▶ Problem: Print the listing in full, exactly as it stands.

▶ Recorded information:
- Opening Delimiter -

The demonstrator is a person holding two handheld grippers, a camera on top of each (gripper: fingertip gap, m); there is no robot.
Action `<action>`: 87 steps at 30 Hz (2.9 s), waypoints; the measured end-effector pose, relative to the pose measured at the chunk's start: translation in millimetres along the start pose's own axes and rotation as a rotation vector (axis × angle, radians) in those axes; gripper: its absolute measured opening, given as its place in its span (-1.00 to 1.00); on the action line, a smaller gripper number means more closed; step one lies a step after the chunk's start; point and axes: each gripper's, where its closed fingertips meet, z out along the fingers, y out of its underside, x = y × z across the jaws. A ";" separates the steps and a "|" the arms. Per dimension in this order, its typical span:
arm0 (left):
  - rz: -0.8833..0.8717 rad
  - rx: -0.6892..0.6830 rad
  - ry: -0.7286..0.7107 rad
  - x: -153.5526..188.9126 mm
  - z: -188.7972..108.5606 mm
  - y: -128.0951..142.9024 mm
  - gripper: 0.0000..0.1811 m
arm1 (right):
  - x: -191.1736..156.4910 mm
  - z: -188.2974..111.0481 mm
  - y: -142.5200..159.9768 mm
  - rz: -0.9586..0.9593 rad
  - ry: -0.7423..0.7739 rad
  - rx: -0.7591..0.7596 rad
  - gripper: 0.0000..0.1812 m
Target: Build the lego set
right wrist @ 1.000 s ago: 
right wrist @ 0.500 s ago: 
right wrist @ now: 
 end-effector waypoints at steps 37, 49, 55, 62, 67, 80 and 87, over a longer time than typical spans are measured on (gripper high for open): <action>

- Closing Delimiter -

▶ Response for this exercise:
The demonstrator is a person holding two handheld grippers, a camera on top of each (gripper: fingertip gap, m); there is no robot.
Action `<action>`: 87 steps at 30 Hz (2.9 s), waypoints; the measured end-effector pose, relative to the pose measured at the chunk's start: translation in millimetres along the start pose's own axes and rotation as a rotation vector (axis × angle, radians) in those axes; gripper: its absolute measured opening, given as its place in its span (-1.00 to 1.00); on the action line, a smaller gripper number means more closed; step one lies a step after the chunk's start; point and axes: each gripper's, where its closed fingertips meet, z out along the fingers, y out of its underside, x = y × z across the jaws. A ";" separates the steps and a "|" the arms. Per dimension in this order, its typical span:
arm0 (left):
  - rz: -0.8833..0.8717 rad
  - rx: -0.6892..0.6830 rad
  - ry: -0.7286..0.7107 rad
  - x: -153.5526..188.9126 mm
  - z: -188.7972..108.5606 mm
  - y: -128.0951..142.9024 mm
  - gripper: 0.0000..0.1811 m
arm1 (right):
  - x: -191.1736..156.4910 mm
  - z: -188.2974..111.0481 mm
  - y: -142.5200..159.9768 mm
  - rz: -0.9586..0.9593 rad
  - ry: -0.7423..0.7739 rad
  - rx: -0.7591..0.7596 rad
  - gripper: 0.0000..0.1812 m
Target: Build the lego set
right wrist @ 1.000 s ago: 
right wrist @ 0.500 s ago: 
right wrist @ now: 
 end-effector waypoints at steps 37, 49, 55, 62, 67, 80 and 87, over a longer time than typical spans are measured on (gripper high for open): <action>

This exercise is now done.